§ Records for the task:
──────────────────────────────

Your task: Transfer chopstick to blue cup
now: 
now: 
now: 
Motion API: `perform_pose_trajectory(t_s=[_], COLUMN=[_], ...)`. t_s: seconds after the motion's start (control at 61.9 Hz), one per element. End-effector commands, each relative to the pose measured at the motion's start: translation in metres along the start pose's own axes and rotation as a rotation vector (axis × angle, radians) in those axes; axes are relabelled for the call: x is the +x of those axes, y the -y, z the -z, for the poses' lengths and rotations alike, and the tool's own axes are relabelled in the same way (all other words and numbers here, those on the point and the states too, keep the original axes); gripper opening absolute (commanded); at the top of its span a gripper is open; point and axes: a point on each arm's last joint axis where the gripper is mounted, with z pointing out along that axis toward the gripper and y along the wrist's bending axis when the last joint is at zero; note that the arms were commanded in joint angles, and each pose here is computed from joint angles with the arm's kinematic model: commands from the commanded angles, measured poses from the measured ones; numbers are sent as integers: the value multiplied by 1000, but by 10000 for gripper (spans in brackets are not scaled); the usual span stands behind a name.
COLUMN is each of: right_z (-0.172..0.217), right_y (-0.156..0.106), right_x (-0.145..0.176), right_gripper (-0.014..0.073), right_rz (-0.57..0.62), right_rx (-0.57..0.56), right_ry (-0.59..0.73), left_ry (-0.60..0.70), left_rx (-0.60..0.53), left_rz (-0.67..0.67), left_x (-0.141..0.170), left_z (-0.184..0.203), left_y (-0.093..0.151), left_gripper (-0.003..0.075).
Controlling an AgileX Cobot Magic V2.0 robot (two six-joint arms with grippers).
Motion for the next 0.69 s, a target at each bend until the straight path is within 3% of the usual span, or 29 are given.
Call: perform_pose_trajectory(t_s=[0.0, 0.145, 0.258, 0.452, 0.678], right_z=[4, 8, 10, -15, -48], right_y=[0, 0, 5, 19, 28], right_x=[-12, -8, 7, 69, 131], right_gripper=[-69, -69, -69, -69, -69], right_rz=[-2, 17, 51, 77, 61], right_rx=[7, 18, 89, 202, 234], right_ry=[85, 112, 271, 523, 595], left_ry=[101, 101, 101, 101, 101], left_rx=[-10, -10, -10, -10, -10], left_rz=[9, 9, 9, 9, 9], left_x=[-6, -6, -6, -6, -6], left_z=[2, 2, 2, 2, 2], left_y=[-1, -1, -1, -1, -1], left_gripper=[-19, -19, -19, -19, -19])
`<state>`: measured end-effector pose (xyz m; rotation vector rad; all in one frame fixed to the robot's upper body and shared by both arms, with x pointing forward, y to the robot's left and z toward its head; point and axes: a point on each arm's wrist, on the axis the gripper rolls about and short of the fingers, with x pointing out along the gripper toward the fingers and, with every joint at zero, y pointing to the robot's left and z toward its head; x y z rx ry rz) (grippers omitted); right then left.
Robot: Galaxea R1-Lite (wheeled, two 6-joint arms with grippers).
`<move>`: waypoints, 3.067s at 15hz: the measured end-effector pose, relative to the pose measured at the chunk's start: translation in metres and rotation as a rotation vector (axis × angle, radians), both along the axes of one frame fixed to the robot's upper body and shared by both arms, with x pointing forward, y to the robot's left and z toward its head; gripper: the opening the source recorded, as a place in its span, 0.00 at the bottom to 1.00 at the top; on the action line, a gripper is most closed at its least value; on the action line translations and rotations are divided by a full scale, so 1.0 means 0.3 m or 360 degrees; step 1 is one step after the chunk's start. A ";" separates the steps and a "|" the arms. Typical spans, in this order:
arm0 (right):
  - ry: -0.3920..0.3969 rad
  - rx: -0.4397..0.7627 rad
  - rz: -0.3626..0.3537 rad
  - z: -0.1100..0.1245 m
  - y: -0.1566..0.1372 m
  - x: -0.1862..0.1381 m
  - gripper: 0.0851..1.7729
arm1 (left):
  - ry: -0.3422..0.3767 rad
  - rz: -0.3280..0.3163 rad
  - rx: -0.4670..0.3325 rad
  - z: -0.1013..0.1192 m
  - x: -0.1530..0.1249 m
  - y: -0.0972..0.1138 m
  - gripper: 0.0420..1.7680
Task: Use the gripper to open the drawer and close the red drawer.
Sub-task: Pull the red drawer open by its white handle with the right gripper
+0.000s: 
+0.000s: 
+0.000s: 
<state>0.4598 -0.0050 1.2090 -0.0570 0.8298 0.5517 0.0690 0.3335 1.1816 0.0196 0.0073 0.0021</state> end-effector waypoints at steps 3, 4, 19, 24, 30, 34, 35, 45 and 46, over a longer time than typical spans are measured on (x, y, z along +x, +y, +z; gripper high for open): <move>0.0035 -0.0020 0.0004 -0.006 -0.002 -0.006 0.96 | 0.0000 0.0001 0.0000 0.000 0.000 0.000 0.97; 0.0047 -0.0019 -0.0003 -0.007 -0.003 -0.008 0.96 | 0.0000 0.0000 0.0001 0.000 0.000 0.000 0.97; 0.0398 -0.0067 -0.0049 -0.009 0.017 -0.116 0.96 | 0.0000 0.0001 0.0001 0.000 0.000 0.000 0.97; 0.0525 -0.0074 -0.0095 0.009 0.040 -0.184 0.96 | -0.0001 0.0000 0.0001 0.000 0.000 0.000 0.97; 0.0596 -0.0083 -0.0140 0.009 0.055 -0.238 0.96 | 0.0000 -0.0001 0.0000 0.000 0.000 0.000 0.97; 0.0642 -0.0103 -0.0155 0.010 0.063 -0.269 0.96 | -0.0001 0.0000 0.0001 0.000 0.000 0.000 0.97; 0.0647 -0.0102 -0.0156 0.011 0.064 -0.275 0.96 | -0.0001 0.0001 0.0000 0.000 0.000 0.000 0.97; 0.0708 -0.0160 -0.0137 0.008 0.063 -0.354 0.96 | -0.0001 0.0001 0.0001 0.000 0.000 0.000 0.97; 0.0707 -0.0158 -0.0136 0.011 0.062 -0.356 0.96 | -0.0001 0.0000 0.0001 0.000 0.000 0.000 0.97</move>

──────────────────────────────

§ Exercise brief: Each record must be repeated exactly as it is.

§ Solution:
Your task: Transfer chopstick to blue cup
now: 
now: 
now: 
Motion API: `perform_pose_trajectory(t_s=[_], COLUMN=[_], ...)`. t_s: seconds after the motion's start (control at 61.9 Hz), one per element. End-effector commands, each relative to the pose measured at the motion's start: translation in metres along the start pose's own axes and rotation as a rotation vector (axis × angle, radians) in those axes; axes are relabelled for the call: x is the +x of those axes, y the -y, z the -z, for the poses' lengths and rotations alike, and the tool's own axes are relabelled in the same way (all other words and numbers here, those on the point and the states too, keep the original axes); gripper opening absolute (commanded); at the top of its span a gripper is open; point and axes: a point on each arm's last joint axis where the gripper is mounted, with z pointing out along that axis toward the gripper and y along the wrist's bending axis when the last joint is at zero; note that the arms were commanded in joint angles, and each pose here is computed from joint angles with the arm's kinematic model: commands from the commanded angles, measured poses from the measured ones; numbers are sent as integers: the value multiplied by 1000, but by 10000 for gripper (spans in brackets are not scaled); the usual span stands behind a name.
COLUMN is each of: right_z (-0.172..0.217), right_y (-0.156..0.106), right_x (-0.145..0.176), right_gripper (-0.014..0.073), right_rz (-0.57..0.62), right_rx (-0.57..0.56), right_ry (-0.59..0.73), left_ry (-0.60..0.70), left_rx (-0.60..0.53), left_rz (-0.67..0.67), left_x (-0.141..0.170), left_z (-0.184..0.203), left_y (-0.093..0.151), left_gripper (-0.003..0.075).
Controlling an AgileX Cobot Magic V2.0 robot (two six-joint arms with grippers).
Motion for the next 0.69 s, a target at each bend until the straight path is within 3% of the usual span, or 29 are given.
Call: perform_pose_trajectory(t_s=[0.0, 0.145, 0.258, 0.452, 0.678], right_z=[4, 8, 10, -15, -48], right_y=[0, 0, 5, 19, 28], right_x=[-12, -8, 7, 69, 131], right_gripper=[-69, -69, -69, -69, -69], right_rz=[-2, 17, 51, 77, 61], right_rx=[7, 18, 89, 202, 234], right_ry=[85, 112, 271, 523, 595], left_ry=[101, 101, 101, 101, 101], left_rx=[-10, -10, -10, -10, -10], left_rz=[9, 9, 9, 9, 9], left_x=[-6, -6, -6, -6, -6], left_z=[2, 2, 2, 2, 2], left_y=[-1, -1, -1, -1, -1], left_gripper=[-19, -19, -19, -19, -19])
`<state>`: measured end-effector pose (xyz m; rotation vector rad; all in one frame fixed to the robot's upper body and shared by both arms, with x pointing forward, y to the robot's left and z toward its head; point and axes: a point on each arm's wrist, on the axis the gripper rolls about and short of the fingers, with x pointing out along the gripper toward the fingers and, with every joint at zero, y pointing to the robot's left and z toward its head; x y z rx ry rz) (grippers omitted); right then left.
Robot: Galaxea R1-Lite (wheeled, two 6-joint arms with grippers).
`<move>`: waypoints, 3.067s at 15hz: the measured end-effector pose, relative to the pose measured at the chunk's start: translation in metres and rotation as a rotation vector (axis × angle, radians), both along the axes of one frame fixed to the robot's upper body and shared by both arms, with x pointing forward, y to the robot's left and z toward its head; gripper: the opening the source recorded, as a place in its span, 0.00 at the bottom to 1.00 at the top; on the action line, a gripper is most closed at its least value; on the action line translations and rotations are divided by a full scale, so 1.0 means 0.3 m or 360 degrees; step 1 is one step after the chunk's start. A ";" separates the steps and a "|" the arms. Typical spans, in this order:
arm0 (right):
  - ry: -0.3920..0.3969 rad
  - rx: -0.4397..0.7627 rad
  - rz: -0.3626..0.3537 rad
  - z: -0.1100..0.1245 m
  - y: -0.1566..0.1372 m
  - x: -0.1862..0.1381 m
  - gripper: 0.0851..1.7729
arm1 (left):
  - ry: -0.3422..0.3767 rad
  - rz: -0.3280..0.3163 rad
  - rx: -0.4670..0.3325 rad
  - z: -0.1013..0.1192 m
  - x: -0.1530..0.1249 m
  - y: -0.0972..0.1138 m
  - gripper: 0.0420..1.7680
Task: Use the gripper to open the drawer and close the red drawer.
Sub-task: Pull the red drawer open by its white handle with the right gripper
+0.000s: 
+0.000s: 
+0.000s: 
<state>0.4598 -0.0050 1.2090 -0.0570 0.8298 0.5517 0.0690 0.3335 1.1816 0.0196 0.0073 0.0021</state> end-effector waypoints at steps 3, 4, 19, 24, 30, 34, 35, 45 and 46, over a longer time than typical spans are measured on (x, y, z along +x, +y, +z; gripper high for open): <move>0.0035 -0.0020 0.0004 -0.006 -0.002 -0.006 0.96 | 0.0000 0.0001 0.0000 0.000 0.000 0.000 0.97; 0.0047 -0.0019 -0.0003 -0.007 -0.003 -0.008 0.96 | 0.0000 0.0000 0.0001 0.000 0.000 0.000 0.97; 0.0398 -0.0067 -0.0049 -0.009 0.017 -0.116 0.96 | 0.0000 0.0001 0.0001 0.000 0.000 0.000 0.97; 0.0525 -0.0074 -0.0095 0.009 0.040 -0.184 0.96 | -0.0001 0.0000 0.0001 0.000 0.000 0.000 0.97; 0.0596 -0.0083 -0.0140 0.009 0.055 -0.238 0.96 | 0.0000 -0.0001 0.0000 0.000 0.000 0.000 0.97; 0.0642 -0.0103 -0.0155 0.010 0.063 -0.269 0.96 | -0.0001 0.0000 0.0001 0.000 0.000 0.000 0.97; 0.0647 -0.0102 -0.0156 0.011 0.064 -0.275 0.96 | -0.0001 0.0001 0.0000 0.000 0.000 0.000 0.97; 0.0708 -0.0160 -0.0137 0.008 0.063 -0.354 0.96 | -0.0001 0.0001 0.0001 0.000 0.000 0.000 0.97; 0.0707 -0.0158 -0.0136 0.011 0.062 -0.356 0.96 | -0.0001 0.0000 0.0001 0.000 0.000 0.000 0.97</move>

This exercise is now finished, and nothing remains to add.